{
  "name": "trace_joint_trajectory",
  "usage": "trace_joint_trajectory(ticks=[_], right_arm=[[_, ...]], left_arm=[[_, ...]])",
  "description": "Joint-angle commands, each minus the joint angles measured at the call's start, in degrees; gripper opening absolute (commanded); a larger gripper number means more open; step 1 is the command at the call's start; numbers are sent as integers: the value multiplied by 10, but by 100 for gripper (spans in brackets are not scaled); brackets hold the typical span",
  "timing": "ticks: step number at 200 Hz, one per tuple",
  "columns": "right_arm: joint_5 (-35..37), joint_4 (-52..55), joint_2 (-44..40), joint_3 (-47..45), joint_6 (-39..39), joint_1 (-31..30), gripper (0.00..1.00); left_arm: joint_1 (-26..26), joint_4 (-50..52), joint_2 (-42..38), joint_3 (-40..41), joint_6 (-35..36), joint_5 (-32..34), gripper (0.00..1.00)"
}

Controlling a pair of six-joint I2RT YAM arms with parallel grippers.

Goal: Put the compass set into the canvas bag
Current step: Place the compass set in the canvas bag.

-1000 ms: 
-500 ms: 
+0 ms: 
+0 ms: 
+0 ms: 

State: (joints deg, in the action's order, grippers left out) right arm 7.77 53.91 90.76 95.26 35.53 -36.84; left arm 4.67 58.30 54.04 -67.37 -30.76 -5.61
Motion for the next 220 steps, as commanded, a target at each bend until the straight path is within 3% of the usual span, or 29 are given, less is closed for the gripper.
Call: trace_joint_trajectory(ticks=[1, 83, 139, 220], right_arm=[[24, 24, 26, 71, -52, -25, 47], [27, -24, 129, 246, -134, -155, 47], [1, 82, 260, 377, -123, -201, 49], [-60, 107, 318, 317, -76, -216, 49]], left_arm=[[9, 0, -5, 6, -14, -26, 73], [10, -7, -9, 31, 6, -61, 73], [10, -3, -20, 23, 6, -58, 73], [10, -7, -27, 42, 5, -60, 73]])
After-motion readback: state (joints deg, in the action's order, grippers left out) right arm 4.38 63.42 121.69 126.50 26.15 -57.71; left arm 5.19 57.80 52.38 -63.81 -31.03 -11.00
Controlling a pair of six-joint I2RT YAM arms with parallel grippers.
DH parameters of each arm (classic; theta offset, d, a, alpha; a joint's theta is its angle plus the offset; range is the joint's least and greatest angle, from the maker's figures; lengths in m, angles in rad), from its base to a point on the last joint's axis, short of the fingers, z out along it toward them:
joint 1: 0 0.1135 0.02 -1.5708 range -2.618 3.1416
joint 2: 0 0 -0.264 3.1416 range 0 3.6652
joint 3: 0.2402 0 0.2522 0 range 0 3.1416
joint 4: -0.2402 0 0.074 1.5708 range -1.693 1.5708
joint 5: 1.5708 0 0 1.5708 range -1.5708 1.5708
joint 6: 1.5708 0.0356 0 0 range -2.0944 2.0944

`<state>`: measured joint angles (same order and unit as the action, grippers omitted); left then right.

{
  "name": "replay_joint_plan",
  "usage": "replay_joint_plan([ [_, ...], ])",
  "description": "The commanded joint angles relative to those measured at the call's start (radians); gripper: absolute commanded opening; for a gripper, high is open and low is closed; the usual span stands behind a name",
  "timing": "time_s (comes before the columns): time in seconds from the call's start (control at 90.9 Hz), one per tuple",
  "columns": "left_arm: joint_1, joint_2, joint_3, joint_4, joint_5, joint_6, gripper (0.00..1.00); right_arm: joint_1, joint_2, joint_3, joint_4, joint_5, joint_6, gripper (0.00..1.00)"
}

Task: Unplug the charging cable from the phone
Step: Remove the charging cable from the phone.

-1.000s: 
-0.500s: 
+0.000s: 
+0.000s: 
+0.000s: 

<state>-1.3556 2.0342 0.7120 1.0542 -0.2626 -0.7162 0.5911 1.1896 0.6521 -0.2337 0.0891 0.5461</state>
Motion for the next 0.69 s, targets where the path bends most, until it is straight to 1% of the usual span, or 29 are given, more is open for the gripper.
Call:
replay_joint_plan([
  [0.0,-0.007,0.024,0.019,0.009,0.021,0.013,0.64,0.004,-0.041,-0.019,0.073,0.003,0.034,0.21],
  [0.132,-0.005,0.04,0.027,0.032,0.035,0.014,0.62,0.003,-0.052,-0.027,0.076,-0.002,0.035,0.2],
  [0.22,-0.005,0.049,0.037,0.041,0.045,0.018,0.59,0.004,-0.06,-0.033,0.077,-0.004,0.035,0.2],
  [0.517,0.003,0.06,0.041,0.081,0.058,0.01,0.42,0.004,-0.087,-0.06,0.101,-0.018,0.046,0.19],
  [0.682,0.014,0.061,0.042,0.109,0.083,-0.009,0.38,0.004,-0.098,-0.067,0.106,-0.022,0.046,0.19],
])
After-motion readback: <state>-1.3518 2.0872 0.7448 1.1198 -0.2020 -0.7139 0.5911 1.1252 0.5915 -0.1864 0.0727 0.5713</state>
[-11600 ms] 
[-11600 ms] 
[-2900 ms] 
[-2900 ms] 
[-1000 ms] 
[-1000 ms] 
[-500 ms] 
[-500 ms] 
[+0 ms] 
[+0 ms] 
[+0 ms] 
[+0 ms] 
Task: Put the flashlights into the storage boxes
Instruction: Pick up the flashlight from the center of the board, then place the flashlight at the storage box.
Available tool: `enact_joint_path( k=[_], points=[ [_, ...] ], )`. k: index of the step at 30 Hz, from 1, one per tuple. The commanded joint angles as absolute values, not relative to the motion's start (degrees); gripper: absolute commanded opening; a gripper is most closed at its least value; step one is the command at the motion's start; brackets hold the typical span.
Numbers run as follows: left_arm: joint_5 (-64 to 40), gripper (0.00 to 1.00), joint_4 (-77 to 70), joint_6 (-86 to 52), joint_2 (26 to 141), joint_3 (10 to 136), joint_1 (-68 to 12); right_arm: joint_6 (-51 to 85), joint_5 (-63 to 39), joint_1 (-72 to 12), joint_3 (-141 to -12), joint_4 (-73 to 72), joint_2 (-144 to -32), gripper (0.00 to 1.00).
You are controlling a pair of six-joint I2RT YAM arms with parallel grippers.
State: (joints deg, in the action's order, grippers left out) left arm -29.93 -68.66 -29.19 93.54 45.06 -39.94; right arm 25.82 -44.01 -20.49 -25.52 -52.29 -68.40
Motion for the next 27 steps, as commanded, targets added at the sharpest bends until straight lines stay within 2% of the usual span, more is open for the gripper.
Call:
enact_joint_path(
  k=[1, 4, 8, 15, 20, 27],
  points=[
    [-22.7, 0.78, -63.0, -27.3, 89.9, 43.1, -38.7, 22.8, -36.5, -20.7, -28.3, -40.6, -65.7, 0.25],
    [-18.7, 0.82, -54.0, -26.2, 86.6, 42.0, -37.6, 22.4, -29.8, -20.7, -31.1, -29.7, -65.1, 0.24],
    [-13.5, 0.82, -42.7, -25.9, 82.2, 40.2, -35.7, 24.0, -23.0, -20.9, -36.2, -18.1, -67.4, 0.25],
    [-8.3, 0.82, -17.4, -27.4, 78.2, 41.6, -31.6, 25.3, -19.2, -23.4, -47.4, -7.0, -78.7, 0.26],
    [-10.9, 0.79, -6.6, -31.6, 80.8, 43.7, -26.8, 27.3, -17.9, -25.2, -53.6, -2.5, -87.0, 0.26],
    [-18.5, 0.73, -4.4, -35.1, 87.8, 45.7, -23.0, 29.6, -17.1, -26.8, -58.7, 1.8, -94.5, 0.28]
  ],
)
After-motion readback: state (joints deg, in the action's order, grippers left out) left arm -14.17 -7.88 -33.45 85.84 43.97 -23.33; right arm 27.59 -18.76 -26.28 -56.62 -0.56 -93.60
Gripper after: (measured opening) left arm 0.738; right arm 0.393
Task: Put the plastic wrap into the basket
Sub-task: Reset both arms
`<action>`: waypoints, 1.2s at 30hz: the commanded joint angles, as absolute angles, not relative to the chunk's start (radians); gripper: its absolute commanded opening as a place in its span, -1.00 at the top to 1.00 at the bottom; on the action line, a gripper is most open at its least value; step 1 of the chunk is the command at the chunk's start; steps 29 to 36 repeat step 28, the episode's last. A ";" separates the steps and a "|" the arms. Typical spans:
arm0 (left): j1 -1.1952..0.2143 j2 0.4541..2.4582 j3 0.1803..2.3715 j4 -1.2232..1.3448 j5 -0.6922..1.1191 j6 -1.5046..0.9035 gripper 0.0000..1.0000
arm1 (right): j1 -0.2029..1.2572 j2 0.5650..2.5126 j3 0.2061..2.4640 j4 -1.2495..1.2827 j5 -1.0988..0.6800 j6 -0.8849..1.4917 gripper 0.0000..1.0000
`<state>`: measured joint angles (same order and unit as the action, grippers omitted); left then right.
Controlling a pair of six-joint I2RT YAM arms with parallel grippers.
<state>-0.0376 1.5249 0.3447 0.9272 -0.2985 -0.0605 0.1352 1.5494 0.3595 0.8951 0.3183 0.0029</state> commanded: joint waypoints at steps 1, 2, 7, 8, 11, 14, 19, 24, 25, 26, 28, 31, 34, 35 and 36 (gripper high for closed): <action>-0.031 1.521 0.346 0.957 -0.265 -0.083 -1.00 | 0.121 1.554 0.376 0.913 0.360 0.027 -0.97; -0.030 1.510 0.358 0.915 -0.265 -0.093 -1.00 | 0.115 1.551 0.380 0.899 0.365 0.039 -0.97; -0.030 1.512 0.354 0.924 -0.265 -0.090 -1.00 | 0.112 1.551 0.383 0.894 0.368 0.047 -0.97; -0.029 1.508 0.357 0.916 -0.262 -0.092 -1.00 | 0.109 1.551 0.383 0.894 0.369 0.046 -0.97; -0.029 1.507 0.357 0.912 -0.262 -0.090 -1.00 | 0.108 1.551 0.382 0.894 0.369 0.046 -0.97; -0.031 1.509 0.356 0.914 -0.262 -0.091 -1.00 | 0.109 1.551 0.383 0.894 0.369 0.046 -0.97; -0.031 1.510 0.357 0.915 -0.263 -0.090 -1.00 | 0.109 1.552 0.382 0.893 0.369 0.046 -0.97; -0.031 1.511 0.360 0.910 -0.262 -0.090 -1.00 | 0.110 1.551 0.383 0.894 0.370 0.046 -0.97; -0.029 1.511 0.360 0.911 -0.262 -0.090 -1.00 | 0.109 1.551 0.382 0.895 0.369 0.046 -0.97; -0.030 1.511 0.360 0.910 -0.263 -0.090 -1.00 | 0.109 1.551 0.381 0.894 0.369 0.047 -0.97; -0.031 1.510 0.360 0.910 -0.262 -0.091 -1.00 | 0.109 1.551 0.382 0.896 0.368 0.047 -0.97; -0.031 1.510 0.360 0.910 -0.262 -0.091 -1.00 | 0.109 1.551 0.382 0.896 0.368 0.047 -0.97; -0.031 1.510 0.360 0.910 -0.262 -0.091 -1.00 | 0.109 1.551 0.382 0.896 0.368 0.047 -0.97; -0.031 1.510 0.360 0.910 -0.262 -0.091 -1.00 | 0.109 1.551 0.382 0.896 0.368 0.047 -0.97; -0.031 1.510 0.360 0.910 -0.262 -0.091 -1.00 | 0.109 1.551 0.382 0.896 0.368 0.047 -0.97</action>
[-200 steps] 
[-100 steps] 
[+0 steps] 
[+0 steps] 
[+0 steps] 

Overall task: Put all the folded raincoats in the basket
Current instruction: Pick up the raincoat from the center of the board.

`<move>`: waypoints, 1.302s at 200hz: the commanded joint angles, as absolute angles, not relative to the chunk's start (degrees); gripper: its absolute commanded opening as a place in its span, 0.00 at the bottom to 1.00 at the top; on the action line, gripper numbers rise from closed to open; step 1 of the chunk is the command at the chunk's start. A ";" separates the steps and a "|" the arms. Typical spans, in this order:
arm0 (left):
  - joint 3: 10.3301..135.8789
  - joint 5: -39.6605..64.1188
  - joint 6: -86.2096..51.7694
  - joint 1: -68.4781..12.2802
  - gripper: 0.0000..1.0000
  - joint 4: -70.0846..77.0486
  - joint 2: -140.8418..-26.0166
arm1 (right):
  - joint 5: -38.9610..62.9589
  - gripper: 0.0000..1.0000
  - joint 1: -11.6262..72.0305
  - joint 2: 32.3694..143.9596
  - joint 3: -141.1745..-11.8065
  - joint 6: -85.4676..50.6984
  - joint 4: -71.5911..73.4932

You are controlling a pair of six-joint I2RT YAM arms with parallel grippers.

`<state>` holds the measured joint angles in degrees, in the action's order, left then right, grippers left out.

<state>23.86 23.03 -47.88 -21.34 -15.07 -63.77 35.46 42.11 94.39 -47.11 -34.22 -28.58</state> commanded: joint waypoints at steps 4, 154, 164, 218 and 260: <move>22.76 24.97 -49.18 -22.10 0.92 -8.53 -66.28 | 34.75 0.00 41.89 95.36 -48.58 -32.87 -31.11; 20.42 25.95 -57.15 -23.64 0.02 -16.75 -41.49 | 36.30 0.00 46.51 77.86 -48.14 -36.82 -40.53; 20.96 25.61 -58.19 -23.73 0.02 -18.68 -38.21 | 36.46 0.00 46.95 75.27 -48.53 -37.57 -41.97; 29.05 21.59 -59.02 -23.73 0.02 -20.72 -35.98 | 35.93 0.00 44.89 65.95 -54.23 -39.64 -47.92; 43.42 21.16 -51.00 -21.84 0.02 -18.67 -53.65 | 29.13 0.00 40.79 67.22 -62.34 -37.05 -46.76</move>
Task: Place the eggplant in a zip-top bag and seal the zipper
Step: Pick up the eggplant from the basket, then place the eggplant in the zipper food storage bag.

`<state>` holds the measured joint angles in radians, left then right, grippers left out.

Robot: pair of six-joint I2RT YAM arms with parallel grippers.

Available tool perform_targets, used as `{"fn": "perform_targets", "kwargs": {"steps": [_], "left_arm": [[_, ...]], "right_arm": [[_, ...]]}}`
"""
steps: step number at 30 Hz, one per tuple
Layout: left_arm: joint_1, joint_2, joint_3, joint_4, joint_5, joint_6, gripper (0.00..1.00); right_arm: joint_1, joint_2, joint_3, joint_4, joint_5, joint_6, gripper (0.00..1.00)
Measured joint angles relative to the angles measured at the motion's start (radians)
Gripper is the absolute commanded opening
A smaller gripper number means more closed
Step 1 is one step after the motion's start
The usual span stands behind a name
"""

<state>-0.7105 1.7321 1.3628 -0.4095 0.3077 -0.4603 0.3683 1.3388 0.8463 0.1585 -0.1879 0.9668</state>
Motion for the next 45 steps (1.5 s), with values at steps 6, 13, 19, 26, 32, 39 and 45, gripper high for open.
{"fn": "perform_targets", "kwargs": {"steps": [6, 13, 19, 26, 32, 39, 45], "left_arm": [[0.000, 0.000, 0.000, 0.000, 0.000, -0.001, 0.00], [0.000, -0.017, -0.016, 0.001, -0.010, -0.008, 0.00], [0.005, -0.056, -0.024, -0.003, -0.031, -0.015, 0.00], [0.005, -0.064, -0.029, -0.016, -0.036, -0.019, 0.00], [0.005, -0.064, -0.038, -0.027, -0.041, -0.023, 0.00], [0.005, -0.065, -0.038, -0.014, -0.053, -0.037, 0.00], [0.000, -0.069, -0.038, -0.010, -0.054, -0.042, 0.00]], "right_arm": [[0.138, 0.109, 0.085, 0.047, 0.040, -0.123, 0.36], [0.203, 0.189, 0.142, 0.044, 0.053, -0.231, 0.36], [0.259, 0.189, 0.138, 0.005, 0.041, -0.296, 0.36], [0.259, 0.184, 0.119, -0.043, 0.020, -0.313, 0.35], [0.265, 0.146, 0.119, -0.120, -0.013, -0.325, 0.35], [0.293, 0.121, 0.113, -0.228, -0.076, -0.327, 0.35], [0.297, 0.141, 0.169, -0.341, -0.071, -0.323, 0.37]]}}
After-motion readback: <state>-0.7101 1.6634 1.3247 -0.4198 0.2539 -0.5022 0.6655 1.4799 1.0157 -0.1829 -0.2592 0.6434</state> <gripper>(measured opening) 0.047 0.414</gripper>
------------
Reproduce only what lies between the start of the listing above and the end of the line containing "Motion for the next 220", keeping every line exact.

{
  "name": "trace_joint_trajectory",
  "usage": "trace_joint_trajectory(ticks=[_], right_arm=[[_, ...]], left_arm=[[_, ...]])",
  "description": "Joint-angle commands, each minus the joint angles measured at the call's start, in degrees; gripper opening absolute (commanded); a larger gripper number means more open; step 1 is the command at the call's start; numbers are sent as integers: the value multiplied by 10, but by 100 for gripper (spans in brackets are not scaled); brackets hold the typical span",
  "timing": "ticks: step number at 200 Hz, one per tuple",
  "columns": "right_arm: joint_5 (-35..37), joint_4 (-52..55), joint_2 (-44..40), joint_3 (-47..45), joint_6 (-39..39), joint_1 (-31..30), gripper (0.00..1.00); left_arm: joint_1 (-26..26), joint_4 (-50..52), joint_2 (-42..38), joint_3 (-40..41), joint_6 (-35..36), joint_5 (-32..34), gripper (0.00..1.00)"
}

Controlling a pair of six-joint I2RT YAM arms with parallel grippers.

Goal: Put the compass set into the canvas bag
Current step: Place the compass set in the canvas bag.

-1000 ms: 
-500 ms: 
+0 ms: 
+0 ms: 
+0 ms: 

State: (joints deg, in the action's order, grippers left out) right arm 7.77 53.91 90.76 95.26 35.53 -36.84; left arm 4.67 58.30 54.04 -67.37 -30.76 -5.61
Motion for the next 220 steps, as commanded, a target at each bend until the straight path is within 3% of the usual span, or 29 are given, less is closed for the gripper.

This is the complete output.